Problem>
Retype the data exactly, skipping any picture in it.

Excerpted records>
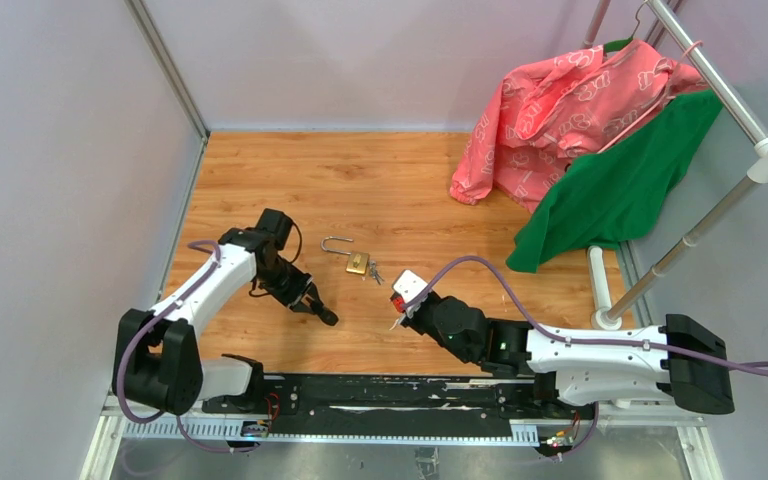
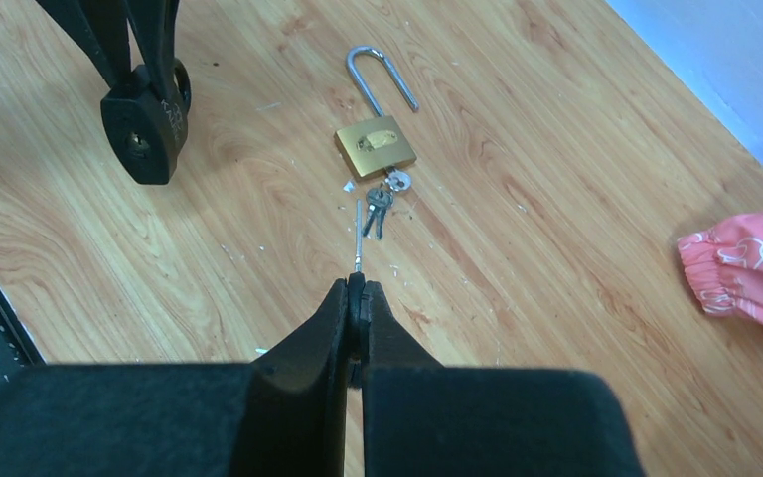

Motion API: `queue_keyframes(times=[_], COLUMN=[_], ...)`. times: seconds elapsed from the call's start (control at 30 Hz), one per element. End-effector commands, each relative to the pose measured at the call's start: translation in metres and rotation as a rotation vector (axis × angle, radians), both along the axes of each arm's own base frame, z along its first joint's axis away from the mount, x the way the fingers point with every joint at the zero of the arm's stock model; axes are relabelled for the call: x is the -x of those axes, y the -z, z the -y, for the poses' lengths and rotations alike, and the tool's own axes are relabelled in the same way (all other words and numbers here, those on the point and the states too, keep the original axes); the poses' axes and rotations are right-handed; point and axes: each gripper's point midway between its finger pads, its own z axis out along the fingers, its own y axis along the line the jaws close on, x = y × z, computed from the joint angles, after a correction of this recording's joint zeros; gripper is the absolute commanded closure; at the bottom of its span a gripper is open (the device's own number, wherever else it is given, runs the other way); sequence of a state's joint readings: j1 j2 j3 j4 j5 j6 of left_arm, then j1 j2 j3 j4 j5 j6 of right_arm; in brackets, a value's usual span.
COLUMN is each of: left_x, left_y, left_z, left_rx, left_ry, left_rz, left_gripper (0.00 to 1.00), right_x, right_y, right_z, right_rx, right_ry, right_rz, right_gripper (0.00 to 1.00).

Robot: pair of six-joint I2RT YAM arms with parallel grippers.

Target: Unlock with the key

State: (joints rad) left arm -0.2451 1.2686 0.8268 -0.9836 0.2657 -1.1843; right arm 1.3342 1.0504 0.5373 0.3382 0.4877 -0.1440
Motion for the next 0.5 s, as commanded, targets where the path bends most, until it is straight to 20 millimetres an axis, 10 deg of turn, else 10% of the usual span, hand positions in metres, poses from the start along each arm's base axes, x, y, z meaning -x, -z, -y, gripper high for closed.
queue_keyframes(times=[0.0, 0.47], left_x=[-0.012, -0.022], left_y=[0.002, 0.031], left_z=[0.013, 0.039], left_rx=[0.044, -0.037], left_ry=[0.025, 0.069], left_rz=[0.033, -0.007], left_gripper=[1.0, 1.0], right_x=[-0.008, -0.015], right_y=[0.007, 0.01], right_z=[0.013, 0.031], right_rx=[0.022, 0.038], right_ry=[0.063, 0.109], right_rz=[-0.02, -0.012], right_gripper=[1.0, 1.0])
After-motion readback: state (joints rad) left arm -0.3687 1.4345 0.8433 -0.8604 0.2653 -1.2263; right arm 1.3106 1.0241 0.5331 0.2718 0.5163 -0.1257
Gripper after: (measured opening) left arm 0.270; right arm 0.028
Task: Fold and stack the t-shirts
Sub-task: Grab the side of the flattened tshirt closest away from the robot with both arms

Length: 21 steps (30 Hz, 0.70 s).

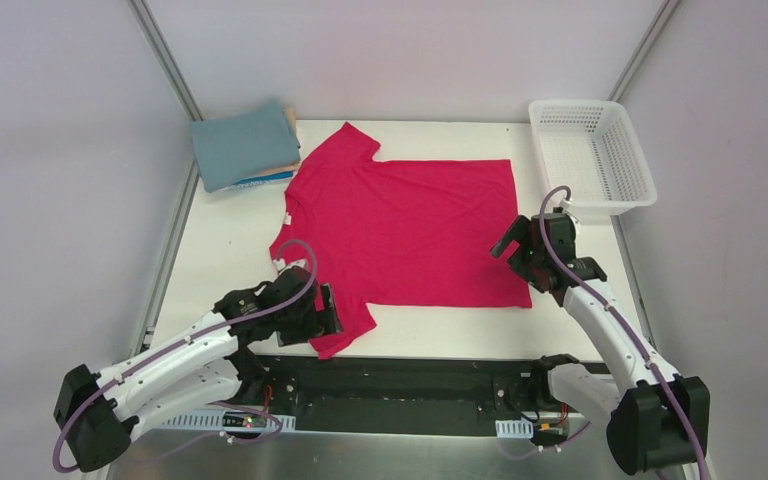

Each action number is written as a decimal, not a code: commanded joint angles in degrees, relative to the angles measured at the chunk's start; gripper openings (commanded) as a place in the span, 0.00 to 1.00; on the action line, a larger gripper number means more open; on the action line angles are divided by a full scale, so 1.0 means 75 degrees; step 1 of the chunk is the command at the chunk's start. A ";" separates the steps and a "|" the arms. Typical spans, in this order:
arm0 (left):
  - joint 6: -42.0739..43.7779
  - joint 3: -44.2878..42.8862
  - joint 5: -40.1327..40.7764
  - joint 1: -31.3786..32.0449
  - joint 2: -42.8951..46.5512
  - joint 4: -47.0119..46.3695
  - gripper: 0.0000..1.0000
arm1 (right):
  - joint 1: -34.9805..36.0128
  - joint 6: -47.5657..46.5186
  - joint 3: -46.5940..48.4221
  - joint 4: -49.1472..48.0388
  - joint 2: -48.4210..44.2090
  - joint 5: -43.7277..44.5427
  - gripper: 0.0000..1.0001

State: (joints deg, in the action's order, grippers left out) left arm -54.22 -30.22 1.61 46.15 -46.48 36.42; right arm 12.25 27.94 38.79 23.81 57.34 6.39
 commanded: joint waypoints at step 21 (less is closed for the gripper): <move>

Answer box>
Motion API: `queue_keyframes(times=[_], COLUMN=[_], ...)`. times: seconds elapsed from the call's start (control at 30 Hz), one per element. End-effector commands, each relative to the pose measured at the call's start: translation in metres and rotation as a rotation vector (axis × angle, radians), both along the axes of each arm's own base frame, z along its first joint's axis away from the mount, x the way the fingers point with every joint at the zero of the arm's stock model; axes are relabelled for the call: x is the -x of those axes, y the -z, z the -y, for the poses' lengths and rotations alike, and the tool's own axes are relabelled in the same way (all other words and numbers here, those on the point and the states too, keep the original axes); the poses' axes and rotations are right-handed; point and axes: each gripper's point midway between its finger pads, its own z axis out along the fingers, its own y axis along the line the jaws close on, x = y × z, computed from the joint angles, after a correction of this recording's joint zeros; gripper is the absolute commanded closure; at the bottom of its span a gripper is open (the device's own number, wherever else it is given, runs the other way); sequence of a state's joint readings: j1 j2 j3 j4 j5 j6 of left_arm, then j1 j2 j3 j4 j5 j6 of right_arm; in brackets, a value's usual span.
COLUMN is each of: left_x, left_y, left_z, left_rx, left_ry, left_rz, left_gripper (0.00 to 1.00), right_x, right_y, right_z, right_rx, right_ry, right_rz, right_gripper (0.00 to 1.00).

Robot: pair of six-joint I2RT YAM arms with parallel grippers.

Target: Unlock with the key

State: (joints rad) left arm -0.2451 1.2686 0.8268 -0.9836 0.2657 -1.1843; right arm 1.3342 1.0504 0.5373 0.3382 0.4877 -0.1440
Motion for the next 0.5 s, as commanded, targets where the path bends most, until it is straight to 20 millimetres an axis, 10 deg of turn, else 10% of the usual span, hand positions in metres, poses from the start along each arm's base axes, x, y, z meaning -x, -z, -y, gripper high for closed.
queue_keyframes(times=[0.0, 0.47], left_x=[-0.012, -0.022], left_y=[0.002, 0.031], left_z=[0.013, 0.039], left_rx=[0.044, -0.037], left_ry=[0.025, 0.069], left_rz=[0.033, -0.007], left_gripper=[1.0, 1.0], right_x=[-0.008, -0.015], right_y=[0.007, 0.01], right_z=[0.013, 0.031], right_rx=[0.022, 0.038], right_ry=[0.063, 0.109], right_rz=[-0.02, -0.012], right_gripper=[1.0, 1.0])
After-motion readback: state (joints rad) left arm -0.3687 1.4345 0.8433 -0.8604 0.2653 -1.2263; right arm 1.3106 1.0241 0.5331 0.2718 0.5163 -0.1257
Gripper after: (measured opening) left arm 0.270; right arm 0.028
Task: Fold and stack the t-shirts
Sub-task: Grab the side of the flattened tshirt closest away from the robot with both arms

Length: 21 steps (30 Hz, 0.70 s).


Each action number is written as a decimal, not a code: commanded joint angles in degrees, relative to the angles measured at the chunk's start; gripper openings (commanded) as a place in the span, 0.00 to 1.00; on the action line, a larger gripper number means more open; on the action line angles are divided by a full scale, so 1.0 means 75 degrees; step 1 of the chunk is the command at the chunk's start. A ";" separates the steps and a "|" the arms. Typical spans, in this order:
arm0 (left):
  - joint 6: -42.0739..43.7779
  - joint 3: -44.2878..42.8862
  - joint 5: -40.1327..40.7764
  - joint 1: -31.3786..32.0449
  - joint 2: -42.8951..46.5512
  - joint 4: -47.0119..46.3695
  - gripper: 0.0000..1.0000
arm1 (right):
  - joint 1: -34.9805..36.0128
  - joint 6: -47.5657..46.5186
  - joint 3: -46.5940..48.4221
  - joint 4: -49.1472..48.0388
  - joint 2: -48.4210..44.2090
  - joint 5: -43.7277..44.5427
  - gripper: 0.0000..1.0001

State: (joints deg, in the action's order, grippers left out) left arm -54.22 -30.22 1.61 46.15 -46.48 36.42; right arm 12.25 27.94 38.79 23.81 57.34 6.39
 commanded: joint waypoints at step 21 (less is closed for the gripper): <move>

With the answer given, the exercise is closed.